Even if it were none of the people on the board and instead someone else on the national level, it’s clear that someone is wielding too much power, and abusing it without repercussion. And how does that happen? Why hasn’t there been an internal investigation to try to stop the flurry of bad press? Simple: Chase has bigger fish to fry. A company that gives loans to the Department of Defense could care less if a few thousand porn lovers boycott its checking services.
It’s easy to say that Chase is just a company like any other, and it should be able to exercise its right to refuse service to whomever it likes. But the same differences that obligate banks to scrutinize the lives of their customers must be balanced by the banking industry’s fiduciary responsibility to act impartially, and to not use its privileged status unilaterally to make the survival of specific persons or businesses difficult. The bankers are holding all the keys; they are guarding all the doors. They must be forced to act fairly. Banking is trust. When we open a checking account, we are entrusting the use of our money to an institution. We trust that if we need our money, we will be able to retrieve it. We trust that it will not be invested recklessly and lost. We trust that we will be paid interest on the savings we give them to hold. Above all, we trust that our bank will not shut down our accounts, freeze our assets, or block our transactions without good reason.
Chase has a long road ahead to re-earn my trust.

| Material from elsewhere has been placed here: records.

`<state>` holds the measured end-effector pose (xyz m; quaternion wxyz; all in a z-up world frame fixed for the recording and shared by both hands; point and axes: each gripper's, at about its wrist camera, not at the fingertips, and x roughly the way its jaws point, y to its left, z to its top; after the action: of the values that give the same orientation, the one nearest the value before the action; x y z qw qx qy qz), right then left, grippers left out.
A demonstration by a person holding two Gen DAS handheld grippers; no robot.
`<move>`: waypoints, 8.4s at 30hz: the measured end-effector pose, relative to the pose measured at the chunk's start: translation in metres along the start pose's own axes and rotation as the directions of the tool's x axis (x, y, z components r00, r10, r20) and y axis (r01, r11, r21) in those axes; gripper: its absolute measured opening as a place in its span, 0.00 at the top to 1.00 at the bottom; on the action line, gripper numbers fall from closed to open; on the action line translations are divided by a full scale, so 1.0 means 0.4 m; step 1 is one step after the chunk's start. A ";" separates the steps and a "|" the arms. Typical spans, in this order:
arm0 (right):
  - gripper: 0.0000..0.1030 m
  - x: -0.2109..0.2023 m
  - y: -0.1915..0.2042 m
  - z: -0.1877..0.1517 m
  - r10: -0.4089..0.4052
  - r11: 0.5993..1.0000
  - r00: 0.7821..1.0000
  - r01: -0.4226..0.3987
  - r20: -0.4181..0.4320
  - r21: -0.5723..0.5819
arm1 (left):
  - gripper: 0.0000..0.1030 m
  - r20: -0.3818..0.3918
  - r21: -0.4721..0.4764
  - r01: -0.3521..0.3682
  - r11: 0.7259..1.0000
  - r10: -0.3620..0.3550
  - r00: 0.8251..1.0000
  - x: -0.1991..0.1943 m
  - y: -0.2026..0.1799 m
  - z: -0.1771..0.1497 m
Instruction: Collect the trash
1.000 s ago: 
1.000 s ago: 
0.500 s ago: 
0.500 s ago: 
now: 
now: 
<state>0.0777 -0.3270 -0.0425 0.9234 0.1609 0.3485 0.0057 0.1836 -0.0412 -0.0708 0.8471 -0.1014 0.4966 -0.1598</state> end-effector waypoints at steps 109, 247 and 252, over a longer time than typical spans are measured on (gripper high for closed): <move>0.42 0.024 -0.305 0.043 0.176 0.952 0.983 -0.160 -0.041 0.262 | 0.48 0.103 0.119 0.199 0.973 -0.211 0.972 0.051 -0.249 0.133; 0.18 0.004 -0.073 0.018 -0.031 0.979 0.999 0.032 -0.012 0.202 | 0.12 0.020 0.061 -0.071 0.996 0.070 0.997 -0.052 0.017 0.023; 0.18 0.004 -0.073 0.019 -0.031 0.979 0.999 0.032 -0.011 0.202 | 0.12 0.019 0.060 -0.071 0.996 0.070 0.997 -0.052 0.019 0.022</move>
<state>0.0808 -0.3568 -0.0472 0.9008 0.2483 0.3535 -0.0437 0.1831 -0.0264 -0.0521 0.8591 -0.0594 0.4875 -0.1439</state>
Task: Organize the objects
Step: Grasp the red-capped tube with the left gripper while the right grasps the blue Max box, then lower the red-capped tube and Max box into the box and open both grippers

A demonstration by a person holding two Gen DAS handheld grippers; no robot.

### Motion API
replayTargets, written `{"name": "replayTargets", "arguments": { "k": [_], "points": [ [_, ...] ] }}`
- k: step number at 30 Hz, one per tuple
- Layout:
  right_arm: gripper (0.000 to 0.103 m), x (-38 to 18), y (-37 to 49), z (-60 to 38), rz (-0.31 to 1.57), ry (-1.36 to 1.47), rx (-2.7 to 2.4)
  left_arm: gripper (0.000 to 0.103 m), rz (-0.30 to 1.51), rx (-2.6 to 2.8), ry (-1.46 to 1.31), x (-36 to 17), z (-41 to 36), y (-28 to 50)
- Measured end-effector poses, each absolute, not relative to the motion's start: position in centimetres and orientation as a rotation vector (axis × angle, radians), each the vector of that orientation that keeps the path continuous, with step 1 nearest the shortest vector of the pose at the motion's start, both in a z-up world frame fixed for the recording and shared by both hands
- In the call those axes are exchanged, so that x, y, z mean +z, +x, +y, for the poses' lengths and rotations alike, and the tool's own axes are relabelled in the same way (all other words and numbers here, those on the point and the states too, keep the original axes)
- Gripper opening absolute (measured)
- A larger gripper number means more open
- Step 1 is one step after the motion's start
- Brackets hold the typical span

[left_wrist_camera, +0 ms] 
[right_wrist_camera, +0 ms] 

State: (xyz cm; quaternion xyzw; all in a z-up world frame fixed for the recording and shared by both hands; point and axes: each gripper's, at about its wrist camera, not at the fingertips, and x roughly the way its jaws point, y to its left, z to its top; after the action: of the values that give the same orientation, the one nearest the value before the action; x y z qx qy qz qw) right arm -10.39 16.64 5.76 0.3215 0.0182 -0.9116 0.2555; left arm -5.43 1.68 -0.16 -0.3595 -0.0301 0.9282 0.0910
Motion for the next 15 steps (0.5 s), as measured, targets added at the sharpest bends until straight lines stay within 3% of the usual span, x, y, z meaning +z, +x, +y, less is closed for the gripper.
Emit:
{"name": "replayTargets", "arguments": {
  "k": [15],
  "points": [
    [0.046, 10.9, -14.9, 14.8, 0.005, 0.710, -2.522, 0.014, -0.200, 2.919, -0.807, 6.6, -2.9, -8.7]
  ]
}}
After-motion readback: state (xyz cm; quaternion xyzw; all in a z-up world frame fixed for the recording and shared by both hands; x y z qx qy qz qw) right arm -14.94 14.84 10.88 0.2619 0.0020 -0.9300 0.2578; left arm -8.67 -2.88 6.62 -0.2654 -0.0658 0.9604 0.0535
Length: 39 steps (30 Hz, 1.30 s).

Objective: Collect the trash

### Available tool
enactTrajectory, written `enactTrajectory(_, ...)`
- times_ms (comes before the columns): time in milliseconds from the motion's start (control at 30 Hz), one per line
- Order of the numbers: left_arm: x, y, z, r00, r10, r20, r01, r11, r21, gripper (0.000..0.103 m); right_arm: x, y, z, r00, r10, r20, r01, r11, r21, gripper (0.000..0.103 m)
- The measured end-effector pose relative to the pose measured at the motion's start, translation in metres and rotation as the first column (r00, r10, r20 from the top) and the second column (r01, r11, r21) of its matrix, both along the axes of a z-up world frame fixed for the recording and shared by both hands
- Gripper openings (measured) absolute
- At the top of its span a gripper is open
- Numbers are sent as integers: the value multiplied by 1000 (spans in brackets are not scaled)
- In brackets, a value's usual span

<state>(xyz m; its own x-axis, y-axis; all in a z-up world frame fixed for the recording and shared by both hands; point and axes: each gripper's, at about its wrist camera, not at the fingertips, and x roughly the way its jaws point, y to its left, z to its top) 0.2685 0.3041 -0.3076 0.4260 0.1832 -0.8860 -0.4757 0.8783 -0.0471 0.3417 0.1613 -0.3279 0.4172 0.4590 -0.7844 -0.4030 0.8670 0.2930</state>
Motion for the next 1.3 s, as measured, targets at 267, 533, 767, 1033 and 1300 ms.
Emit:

Originally publishing just over a decade ago now, many of us in the industry remember that Chase purge all too clearly, no matter what this author thinks. Might a fine fellow with a fancy degree. Flat wrong in this case. Particularly when you run a business, it can be a major hassle to change banks. Businesses almost never have just one account, you see, and when you go to the next bank to try to start up this process again, they always ask why your last bank closed the accounts. You can tell them that you have no idea, and you can tell them that you have not bounced a check in the 20 years you were with Chase, but this new bank may not believe you. After all, why would they close all your accounts for no reason? … Although legal and undoubtedly more accepted than it was back before the Internet took over distribution, working in this industry can still be difficult when life requires you to go out and interact with the “civilian” world. Heck we’d never be brave enough to talk like our current President does just in some random social media post. … By the way, we still get shadow-banned on social media too. … And we still sneer at Chase commercials. (Some of us will even boo out loud.)